At times you might use a passive resistance strategy like Henry David Thoreau’s version in Civil Disobedience, Herman Melville’s version in Bartleby, the Scriver, or Mahatma Gandhi’s version in The Story of My Experiments with Truth. While at other times, it might be more prudent to use a carnivalesque technique that seeks to delegitimize the fascist’s aura of power through mockery. For example, lampooning Trump with a ginormous chicken balloon or playing a circus march on a sousaphone while neo-Nazis try to menace and intimidate by marching through your town.
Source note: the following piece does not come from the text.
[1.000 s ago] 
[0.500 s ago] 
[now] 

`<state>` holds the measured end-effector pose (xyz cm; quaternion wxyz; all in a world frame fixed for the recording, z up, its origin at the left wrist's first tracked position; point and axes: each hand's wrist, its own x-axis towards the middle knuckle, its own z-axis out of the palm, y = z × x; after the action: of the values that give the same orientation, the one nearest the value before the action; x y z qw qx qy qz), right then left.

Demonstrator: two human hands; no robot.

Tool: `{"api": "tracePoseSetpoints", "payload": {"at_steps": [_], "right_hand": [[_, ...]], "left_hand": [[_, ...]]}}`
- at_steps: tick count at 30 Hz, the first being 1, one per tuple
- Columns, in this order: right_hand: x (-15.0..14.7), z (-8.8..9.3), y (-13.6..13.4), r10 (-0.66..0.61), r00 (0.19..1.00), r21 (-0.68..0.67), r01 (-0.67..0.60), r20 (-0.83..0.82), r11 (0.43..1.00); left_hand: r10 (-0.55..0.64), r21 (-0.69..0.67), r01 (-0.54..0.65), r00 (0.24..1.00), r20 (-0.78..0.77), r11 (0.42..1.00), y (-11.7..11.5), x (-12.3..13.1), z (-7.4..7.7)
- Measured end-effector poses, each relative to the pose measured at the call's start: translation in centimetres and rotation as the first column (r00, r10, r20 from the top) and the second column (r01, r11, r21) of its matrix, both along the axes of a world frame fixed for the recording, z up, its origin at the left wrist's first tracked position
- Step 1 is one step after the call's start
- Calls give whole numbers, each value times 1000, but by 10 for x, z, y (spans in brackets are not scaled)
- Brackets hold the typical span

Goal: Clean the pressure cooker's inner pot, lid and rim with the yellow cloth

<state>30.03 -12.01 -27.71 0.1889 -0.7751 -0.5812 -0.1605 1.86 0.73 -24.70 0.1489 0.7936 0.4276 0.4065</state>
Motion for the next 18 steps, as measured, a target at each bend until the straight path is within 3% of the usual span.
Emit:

Or, perhaps you might judge that it would be best to disrupt the fascist through confrontation like the civil rights and student protests movements did in the sixties, as ACT-UP did in the late eighties and early nineties, and like the Black Lives Matter movement does today. 

Critique: show how the fascist’s strategies work by using critical thinking and rhetorical and propaganda analysis to debunk and prebunk. Your goal is to show the internal mechanics of how the fascist rhetorical tricks work and why they’re anti-democratic. While the general strategy is to break apart the fascist rhetorical tricks, the specific strategy will change in each case. You have to assess the best argument for breaking apart the fascist rhetoric for your specific context and audience. Learn how fascist rhetorical tricks work so you’ll be prepared to recognize and critique them.

Expose: after you’ve disrupted and critiqued the fascist rhetorical tricks, you want to show the game for what it is by focusing on the big picture. What’s really at stake here? How do these fascist rhetorical tricks help the fascist and hurt the people, the nation, and the cause of democracy? Who profits from these rhetorical tricks? What’s really going on behind the scenes? Fascists present the nation’s problems as black and white, as simple—and they offer simple solutions. But that simplicity is a lie. Show how the lie works and how it is constructed. Show how the lie benefits the fascist.

It isn’t very helpful to merely call something “fascist”—you have to disrupt, critique, and expose the fascist game. Fascists want to seize power by normalizing their ideas and tactics. They want to control political discourse—both what we talk about and how we think about it. To save democracy we have to disrupt, critique, expose—weirdify—what fascists would make normal.